ECLI:NL:HR:2002:AE2509
Hoge Raad
- Cassatie
- A.E.M. van der Putt-Lauwers
- D.H. Beukenhorst
- O. de Savornin Lohman
- Rechtspraak.nl
Verzet tegen dwangbevel inzake griffierechten door advocaat
In deze zaak gaat het om een verzet dat is ingesteld door een advocaat tegen een dwangbevel dat door de Griffier van de Hoge Raad is uitgevaardigd. Het dwangbevel, dat op 24 september 2001 is uitgevaardigd, verplichtte de advocaat om binnen een maand een bedrag van ƒ 16.255,-- te betalen, dat betrekking had op verschuldigde griffierechten. Het dwangbevel werd betekend op 19 oktober 2001. De advocaat kwam op 16 november 2001 in verzet tegen dit dwangbevel op grond van artikel 22 lid 4 van de Wet tarieven in burgerlijke zaken (WTBZ).

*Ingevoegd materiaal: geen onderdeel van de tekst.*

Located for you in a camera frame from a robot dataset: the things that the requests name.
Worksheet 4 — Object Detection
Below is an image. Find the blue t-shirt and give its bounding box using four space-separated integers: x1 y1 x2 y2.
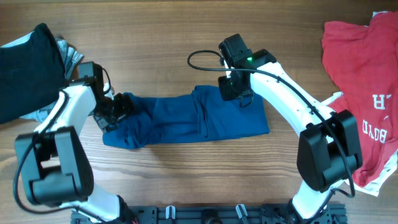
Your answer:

De Griffier diende een verweerschrift in, waarin werd verzocht het verzet ongegrond te verklaren voor het bedrag dat het bedrag van ƒ 9.990,-- te boven gaat.
De advocaat voerde aan dat hij ten onrechte als betalingsplichtige was aangemerkt, omdat zijn opdrachtgever primair aangesproken diende te worden. De Hoge Raad oordeelde dat zowel de advocaat als zijn opdrachtgever hoofdelijk aansprakelijk zijn voor de betaling van de griffierechten, en dat de Griffier niet verplicht was om eerst de opdrachtgever aan te spreken. Daarnaast stelde de advocaat dat hij niet in verzet kon komen tegen de beslissing van de Griffier, omdat hij niet had betaald. De Hoge Raad verwierp dit bezwaar, omdat de advocaat op grond van artikel 22 WTBZ wel degelijk in verzet kon komen.
Ten slotte voerde de advocaat aan dat enkele nota's ten onrechte waren opgenomen in het dwangbevel. De Hoge Raad oordeelde dat de nota's die na de periode van 30 juli 2001 waren verzonden, ten onrechte waren opgenomen. De Hoge Raad verklaarde het verzet gegrond voor zover het bedrag aan hoofdsom het bedrag van ƒ 9.990,-- te boven gaat, en ongegrond voor het overige. De uiteindelijke beslissing was dat het dwangbevel moest worden verminderd tot ƒ 9.990,--, zonder dat de exploit- en executiekosten werden verminderd.